OPTION ( USE HINT ('DISABLE_RESULT_SET_CACHE') );

Check result set cache usage

Result set cache usage can be checked in two locations: Message Output and the queryinsights.exec_requests_history system view.

In the message output of a query (visible in the Fabric Query editor or SQL Server Management Studio), the statement "Result set cache was used" will be displayed after query execution if the query was able to use an existing result set cache.

Screenshot from the results of a query showing that result set caching was used.

In queryinsights.exec_requests_history, the column result_cache_hit displays a value indicating result set cache usage for each query execution:

  • 2: the query used the result set cache (cache hit)
  • 1: the query created the result set cache
  • 0: the query wasn't applicable for the result set cache creation or usage

For example:

SELECT result_cache_hit, command, *
FROM queryinsights.exec_requests_history
ORDER BY submit_time DESC;

Screenshot from the Fabric query editor showing a query on the queryinsights.exec_requests_history view.

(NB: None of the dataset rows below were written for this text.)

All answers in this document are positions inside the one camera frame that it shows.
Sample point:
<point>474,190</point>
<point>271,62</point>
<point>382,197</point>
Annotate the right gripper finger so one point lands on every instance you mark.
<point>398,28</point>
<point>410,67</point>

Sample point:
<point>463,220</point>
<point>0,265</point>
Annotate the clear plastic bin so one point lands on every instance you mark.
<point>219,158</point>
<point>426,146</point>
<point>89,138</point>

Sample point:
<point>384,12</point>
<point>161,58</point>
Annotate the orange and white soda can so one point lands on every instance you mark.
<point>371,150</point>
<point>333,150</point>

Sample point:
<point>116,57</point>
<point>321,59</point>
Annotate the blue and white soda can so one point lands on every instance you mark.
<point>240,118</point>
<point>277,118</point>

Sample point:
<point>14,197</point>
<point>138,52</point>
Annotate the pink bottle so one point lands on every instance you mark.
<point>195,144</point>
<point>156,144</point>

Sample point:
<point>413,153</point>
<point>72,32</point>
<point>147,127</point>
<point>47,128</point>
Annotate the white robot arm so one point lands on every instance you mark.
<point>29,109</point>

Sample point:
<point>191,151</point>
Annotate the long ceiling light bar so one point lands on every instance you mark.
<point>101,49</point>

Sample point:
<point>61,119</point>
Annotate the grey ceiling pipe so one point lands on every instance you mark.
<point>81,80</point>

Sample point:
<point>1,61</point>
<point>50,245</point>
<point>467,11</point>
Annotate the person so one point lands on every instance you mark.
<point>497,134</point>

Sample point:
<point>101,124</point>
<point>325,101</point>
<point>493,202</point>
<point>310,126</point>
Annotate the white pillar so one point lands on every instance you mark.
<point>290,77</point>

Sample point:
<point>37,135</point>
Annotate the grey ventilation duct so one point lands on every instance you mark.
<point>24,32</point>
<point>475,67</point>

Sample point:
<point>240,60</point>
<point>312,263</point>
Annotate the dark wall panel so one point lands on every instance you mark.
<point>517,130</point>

Qualify for result set caching

When a SELECT query is issued, it's assessed for result set caching. Various requirements must be met to be eligible for creating and using result set cache. Some of these help keep cache storage under internal limits, some help reserve caching for complex queries, and others help maintain result-correctness upon repetitive "hits". An obvious example is restricting SELECT queries with GETDATE() from having their result cached, but there are other nuanced cases as well where Fabric decides not to cache results.

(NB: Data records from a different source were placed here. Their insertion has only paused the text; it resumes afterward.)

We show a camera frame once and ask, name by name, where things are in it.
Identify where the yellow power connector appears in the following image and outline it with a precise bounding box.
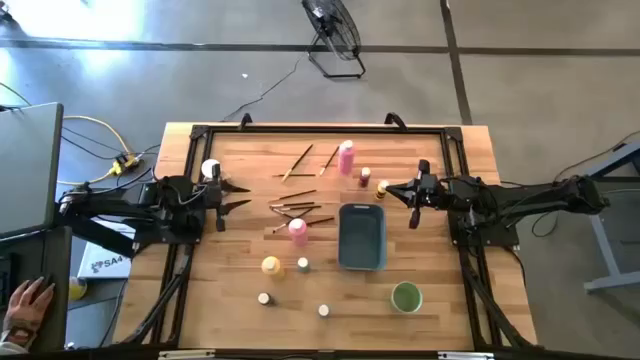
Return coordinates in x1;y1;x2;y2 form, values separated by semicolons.
108;152;142;177

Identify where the black desk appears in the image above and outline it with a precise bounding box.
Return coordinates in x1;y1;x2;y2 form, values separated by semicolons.
0;225;74;354

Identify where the yellow round object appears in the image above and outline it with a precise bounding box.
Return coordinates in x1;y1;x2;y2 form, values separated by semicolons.
68;275;89;302

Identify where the grey metal table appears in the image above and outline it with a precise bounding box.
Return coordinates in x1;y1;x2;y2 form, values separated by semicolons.
581;141;640;295

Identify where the black fan cable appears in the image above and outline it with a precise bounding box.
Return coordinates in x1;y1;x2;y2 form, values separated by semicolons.
221;49;309;123

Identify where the pink paint bottle white cap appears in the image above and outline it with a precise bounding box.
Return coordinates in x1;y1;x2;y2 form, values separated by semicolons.
288;218;309;247
337;139;356;176

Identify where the black floor fan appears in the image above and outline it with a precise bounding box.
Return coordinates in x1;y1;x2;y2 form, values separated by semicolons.
301;0;368;80

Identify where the black floor cable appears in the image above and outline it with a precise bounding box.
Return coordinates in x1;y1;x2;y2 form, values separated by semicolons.
529;128;640;239

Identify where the large yellow paint bottle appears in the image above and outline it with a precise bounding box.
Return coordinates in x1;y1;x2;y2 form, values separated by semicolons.
260;255;286;280

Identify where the silver bracket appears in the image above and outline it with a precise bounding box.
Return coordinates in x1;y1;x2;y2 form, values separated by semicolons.
157;349;217;360
437;351;497;360

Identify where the black metal bar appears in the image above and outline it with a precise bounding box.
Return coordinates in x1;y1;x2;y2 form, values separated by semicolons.
69;214;136;259

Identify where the grey monitor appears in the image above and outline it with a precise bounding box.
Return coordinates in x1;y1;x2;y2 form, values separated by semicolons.
0;102;65;239

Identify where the black paintbrush orange tip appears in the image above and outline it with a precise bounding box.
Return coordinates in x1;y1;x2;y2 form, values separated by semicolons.
268;188;318;204

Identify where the green cup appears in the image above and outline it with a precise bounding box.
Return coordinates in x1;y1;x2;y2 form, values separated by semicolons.
390;280;424;315

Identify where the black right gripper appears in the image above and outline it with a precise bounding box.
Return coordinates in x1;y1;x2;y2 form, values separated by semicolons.
386;158;447;230

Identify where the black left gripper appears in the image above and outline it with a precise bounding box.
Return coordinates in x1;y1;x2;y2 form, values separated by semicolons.
201;162;252;233

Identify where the person's hand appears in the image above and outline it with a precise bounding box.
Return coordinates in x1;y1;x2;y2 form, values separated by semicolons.
7;276;56;334

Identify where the person's forearm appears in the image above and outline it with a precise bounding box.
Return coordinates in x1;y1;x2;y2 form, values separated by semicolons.
0;323;39;357

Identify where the white cardboard box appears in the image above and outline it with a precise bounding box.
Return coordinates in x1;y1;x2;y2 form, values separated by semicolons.
78;241;135;280

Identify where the yellow cable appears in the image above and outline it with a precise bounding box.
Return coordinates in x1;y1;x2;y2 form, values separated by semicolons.
56;114;134;187

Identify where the teal plastic bin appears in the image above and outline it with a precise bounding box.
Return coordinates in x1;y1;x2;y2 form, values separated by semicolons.
337;202;389;272

The following list contains common disqualifications for result set caching in Fabric Data Warehouse. If you find a query wasn't applicable for creating result set cache, it could be due to one or more of these reasons:

  • Result set caching isn't enabled on the currently connected item, or it's enabled on the item but the query included the DISABLE_RESULT_SET_CACHE hint
  • Query isn't a pure SELECT, for example, CREATE TABLE AS SELECT (CTAS), SELECT-INTO, other Data Modification Language
  • Query references a system object, a temporary table, a metadata function, or doesn't reference any distributed objects
  • Query doesn't reference at least one table of at least 100,000 rows
  • Query references an object outside the currently connected Fabric item (for example, cross-database query)
  • Query is within an explicit transaction or a WHILE loop
  • Query output contains an unsupported datatype. See Data types in Fabric Data Warehouse
  • Query contains a CAST or CONVERT that has some reference to date or sql_variant data type
  • Query contains runtime constants (such as CURRENT_USER or GETDATE())
  • Query result is estimated to be > 10,000 rows
  • Query contains non-deterministic built-in functions, window aggregate functions, or ordered functions like PARTITION BY … ORDER BY. See Deterministic and Nondeterministic Functions.
  • Query uses dynamic data masking, row level security, or other security features
  • Query uses time travel
  • Query applies ORDER BY on a column or expression that is not included in the query's output
  • Query is in a session that has session-level SET statements with non-default values (for example, setting QUOTED_IDENTIFIER to OFF)
  • The system reached internal limits for cache. Background cache eviction processes will free up space before new cache is created.

These rules also apply to reusing cache on subsequent runs of the same query. In addition, a cache might not be used in the following scenarios:

  • Any change to the referenced tables since the cache was created
  • The workspace has gone offline since the creation of a cache, similar to in-memory and disk caching
  • The user doesn't have sufficient permissions to the objects in the query
  • The query is being called from a different lakehouse or warehouse connection than where the original query was issued. (Cross-database queries aren't eligible for result set caching.)
  • The query uses different output columns, column ordering, or aliases than the original query
  • The cached query hasn't been used in 24 hours

Note

As these qualifications are internally assessed for the best application of result set caching, it's important to keep in mind that they could be updated in the future.